I don't want to derail the discussion with these examples (and I'll shut up about them if it sounds like no one will ever need this), but I think that's an opportunity to not become a limitation (every join possible in SQL is possible here), not generate superfluous code (joins have to be requested), and be precise about which tables are included in the result. A downside is that this is harder to use of course, but perhaps we can ease this somewhat by adding syntax sugar on references? E.g.

abstract class Employees extends Table {
  IntColumn get id => integer().autoIncrement()();
  @GenerateJoin
  IntColumn get supervisor => integer().references(Employees, #id)();
}

simolus3 avatar May 07 '24 16:05 simolus3

I'm still thinking about how to proceed on this...

dickermoshe avatar May 12 '24 01:05 dickermoshe

It's not an easy API to design for sure. My "list all joins beforehand" idea also suffers from poor discoverability. I'm happy to help if as well if you have some rough ideas for an API and how the implementation could look like of course.

simolus3 avatar May 12 '24 19:05 simolus3

Let me walk the logic:

Requirements Getting references should be supported without any additional code being written. Reading any other information out of the query (Aggregates) are out of scope at this time, but we should try to do this in a way that will work with aggregates. Everything should be statically typed. Should be well optimized & powerful while still ensuring that developers don't create any performance issues

We should only prefetch what a user explicitly asks for. The withReferences().withUser() works well for this. We should still provide a async way to get the item even if it isn't explicitly requested.

todos.withReferences().withUser().getSingle().references.user // Returns User
todos.withReferences().getSingle().references.user // Returns Future<User> OR Selectable<User>

The above should work with back references too.

The only issue that we are faced with is streaming. Whether we support it, or we don't, we are faced with the same issue. Performance.

If we support the above for streaming, then it is possible that the user can create a stream that is tied to every table in the database.

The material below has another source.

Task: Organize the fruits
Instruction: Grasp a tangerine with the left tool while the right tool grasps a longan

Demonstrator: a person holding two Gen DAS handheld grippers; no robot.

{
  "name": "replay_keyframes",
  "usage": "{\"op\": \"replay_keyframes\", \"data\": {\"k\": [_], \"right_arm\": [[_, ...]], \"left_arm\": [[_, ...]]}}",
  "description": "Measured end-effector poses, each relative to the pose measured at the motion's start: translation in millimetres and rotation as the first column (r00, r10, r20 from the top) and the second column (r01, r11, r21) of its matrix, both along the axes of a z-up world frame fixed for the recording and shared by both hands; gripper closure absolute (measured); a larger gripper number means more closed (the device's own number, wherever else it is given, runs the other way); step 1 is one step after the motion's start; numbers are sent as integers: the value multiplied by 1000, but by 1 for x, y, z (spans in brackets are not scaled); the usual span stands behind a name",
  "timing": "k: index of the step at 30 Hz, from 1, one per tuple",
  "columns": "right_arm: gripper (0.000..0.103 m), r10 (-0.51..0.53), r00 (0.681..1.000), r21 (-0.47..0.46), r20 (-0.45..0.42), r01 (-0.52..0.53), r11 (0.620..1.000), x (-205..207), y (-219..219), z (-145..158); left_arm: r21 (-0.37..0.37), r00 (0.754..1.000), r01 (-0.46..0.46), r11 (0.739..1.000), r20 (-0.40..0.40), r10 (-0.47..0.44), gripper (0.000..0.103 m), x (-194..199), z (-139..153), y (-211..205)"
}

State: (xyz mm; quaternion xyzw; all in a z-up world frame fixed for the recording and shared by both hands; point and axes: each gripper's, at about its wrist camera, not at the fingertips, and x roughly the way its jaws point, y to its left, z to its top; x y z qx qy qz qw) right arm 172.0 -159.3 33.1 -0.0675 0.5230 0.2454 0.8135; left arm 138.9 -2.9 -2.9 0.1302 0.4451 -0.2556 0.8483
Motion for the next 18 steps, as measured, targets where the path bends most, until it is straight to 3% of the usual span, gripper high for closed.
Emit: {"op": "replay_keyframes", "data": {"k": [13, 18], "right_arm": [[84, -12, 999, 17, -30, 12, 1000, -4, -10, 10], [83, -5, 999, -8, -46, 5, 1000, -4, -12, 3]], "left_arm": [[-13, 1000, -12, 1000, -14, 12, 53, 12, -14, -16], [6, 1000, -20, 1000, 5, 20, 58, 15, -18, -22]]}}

todos.withReferences().withUser().stream() // Re-trigger on every write to `todos` or `users`

On the other hand, if we don't add this feature, users may do the following

final results = todos.stream.asyncMap((e) async => (todos: e, user: await  users.filter((f)=>f.id(e.user)).getSingleOrNull()))
results.first.todo // The 1st todo
results.first.user // & it's first user

This means that there is a stream for every object being returned, this is really bad. Also, there is no simple way for him to stream the user, unless he starts going into the weeds with RxDart with combineStream.

In a perfect world the user should only be streaming what he needs, in other words, pagination. Pagination is the solution for all of this, allow the user to read entire tables with references, but only stream in batches.

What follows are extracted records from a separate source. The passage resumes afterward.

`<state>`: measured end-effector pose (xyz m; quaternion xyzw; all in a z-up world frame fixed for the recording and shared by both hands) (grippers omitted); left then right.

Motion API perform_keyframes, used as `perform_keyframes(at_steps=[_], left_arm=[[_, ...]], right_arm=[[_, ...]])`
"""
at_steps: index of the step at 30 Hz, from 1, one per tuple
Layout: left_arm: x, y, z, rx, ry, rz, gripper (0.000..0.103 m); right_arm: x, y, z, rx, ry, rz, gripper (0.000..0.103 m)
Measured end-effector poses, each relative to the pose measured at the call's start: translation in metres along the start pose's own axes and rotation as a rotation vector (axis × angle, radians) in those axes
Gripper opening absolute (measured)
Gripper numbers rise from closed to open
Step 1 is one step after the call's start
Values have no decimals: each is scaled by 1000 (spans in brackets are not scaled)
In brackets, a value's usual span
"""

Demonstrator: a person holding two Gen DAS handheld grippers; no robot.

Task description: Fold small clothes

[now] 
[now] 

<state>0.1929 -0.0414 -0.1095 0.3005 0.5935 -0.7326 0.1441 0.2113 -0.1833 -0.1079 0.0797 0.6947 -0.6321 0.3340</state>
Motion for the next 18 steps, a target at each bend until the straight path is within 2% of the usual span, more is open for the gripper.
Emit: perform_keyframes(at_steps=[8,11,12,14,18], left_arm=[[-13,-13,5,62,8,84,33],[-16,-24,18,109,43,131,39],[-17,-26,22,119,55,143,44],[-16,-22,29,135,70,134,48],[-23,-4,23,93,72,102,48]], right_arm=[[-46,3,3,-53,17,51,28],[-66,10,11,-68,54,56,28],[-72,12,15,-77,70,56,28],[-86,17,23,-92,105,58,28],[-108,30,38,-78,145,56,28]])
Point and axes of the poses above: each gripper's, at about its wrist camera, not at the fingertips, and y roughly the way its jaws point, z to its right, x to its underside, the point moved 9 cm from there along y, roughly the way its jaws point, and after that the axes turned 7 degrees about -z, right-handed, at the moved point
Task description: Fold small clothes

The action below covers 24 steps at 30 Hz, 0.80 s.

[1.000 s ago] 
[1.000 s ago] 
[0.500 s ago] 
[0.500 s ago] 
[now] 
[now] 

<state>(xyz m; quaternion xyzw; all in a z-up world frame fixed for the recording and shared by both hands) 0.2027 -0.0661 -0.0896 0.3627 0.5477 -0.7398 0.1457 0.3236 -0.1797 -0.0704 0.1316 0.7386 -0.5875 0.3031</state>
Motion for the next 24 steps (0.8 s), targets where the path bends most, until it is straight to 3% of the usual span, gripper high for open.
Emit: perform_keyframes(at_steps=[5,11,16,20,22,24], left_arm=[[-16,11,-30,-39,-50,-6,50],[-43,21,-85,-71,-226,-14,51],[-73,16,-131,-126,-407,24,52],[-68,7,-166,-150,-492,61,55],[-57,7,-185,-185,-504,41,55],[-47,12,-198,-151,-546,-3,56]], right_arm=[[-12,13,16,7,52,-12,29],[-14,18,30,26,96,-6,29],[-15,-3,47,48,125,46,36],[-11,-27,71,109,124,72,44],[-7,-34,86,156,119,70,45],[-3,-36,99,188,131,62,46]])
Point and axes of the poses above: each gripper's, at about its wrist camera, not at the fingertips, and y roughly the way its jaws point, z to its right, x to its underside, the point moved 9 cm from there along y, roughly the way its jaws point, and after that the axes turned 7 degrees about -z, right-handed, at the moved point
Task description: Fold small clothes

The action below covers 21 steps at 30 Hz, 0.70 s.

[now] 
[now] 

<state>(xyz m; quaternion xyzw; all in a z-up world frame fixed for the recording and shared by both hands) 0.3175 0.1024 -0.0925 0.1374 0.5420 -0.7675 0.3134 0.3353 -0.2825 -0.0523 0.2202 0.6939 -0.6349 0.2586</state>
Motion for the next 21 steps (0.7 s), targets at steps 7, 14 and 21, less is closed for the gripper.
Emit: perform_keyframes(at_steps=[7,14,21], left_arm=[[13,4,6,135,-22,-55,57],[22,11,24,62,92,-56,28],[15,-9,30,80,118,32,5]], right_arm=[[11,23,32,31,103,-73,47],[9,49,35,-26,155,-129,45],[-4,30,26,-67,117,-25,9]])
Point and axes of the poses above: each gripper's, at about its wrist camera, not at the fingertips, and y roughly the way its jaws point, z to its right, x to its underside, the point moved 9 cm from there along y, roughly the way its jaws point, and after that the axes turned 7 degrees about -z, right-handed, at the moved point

What such an API could look like, I'm still thinking about...

dickermoshe avatar May 12 '24 23:05 dickermoshe

Pagination would definitely be awesome to have, but I think it doesn't really solve the stream invalidation problem (every write to either table would still invalidate every page in every paginated stream, right?). We'd have to parse fewer rows into result classes, but ultimately not run fewer queries than before.

That's not a problem directly related to a join API in my opinion - manual joins also suffer from the same problem. So a pagination API should be orthogonal to a join API and work with or without it (users may also want to paginate simple reads without references to a single table).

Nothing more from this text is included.